Local Haykakan Zhamanak newspaper writes that Armenia's Government may soon establish a legal monopoly over the country's sugar market since “monopolies and oligopolies in Armenia are patronized by top-level government officials.” Speaking to journalists on Monday, Minister of Economy Artsvik Minasyan did not rule out the possibility that Armenia would give a legal monopoly over the import of sugar, imposing additional obligations on the monopolist. “[The monopolist]  should operate at 90% capacity, should ensure a certain number of jobs, a certain amount of revenue, should ensure transparency,” he stated.

By looking into the prospect of legalizing monopolies, Haykakan Zhamanak notes, the Government admits that it's impossible to break the sugar monopoly in Armenia. “Because an oligarch by the name of Lfik Samo (lawmaker from the ruling Republican Party of Armenia Samvek Aleksanyan) is more powerful than the Government.

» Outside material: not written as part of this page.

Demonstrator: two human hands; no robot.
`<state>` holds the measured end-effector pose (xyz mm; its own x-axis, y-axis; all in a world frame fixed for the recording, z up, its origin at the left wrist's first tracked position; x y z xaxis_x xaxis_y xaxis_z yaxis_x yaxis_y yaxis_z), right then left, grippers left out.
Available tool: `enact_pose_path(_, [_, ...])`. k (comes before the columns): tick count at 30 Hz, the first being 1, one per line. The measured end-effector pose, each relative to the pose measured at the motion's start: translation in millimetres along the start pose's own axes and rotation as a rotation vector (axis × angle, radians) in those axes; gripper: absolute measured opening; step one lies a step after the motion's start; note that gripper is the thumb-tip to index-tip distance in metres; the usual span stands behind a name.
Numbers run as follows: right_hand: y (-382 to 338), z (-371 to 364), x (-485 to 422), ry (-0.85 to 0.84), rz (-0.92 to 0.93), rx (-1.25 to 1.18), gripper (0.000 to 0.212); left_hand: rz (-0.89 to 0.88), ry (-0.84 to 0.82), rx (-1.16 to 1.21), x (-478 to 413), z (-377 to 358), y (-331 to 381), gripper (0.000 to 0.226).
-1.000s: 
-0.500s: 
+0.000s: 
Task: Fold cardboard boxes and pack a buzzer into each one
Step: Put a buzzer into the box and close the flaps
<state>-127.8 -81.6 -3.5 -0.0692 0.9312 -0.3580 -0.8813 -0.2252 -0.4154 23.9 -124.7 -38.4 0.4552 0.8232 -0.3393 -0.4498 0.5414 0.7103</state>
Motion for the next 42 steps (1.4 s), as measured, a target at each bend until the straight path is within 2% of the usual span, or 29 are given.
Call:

Is more powerful thanks to having a patron in [Armenian president] Serzh Sargsyan… Officials declare a fight against monopolies, followed by its logical conclusion: monopolies will henceforth be established by law.”

In Armenia, the newspaper continues, sugar is sold solely thanks to the existence of a monopoly, and Artsvik Minasyan's justification that a legal monopoly would impose additional obligations on the monopolist, according to Haykakan Zhamanak, is nothing but a utopia. “How can they make a plant that operates at 20-30 percent capacity work up to at least 90% of its capacity. Last year, Armenia imported 61 thousand tonnes of sugar, of which 56 were imported by Lfik himself, and the rest – by other business entities that use sugar in their production. 

“Has no one in the Government have a thought as to why these entities would prefer importing small batches of 'exorbitant' European sugar to buying the sugar produced at Lfik's factory? Doesn't this mean that the product of our monopolist is either expensive, of poor quality, or – both?” the paper concludes.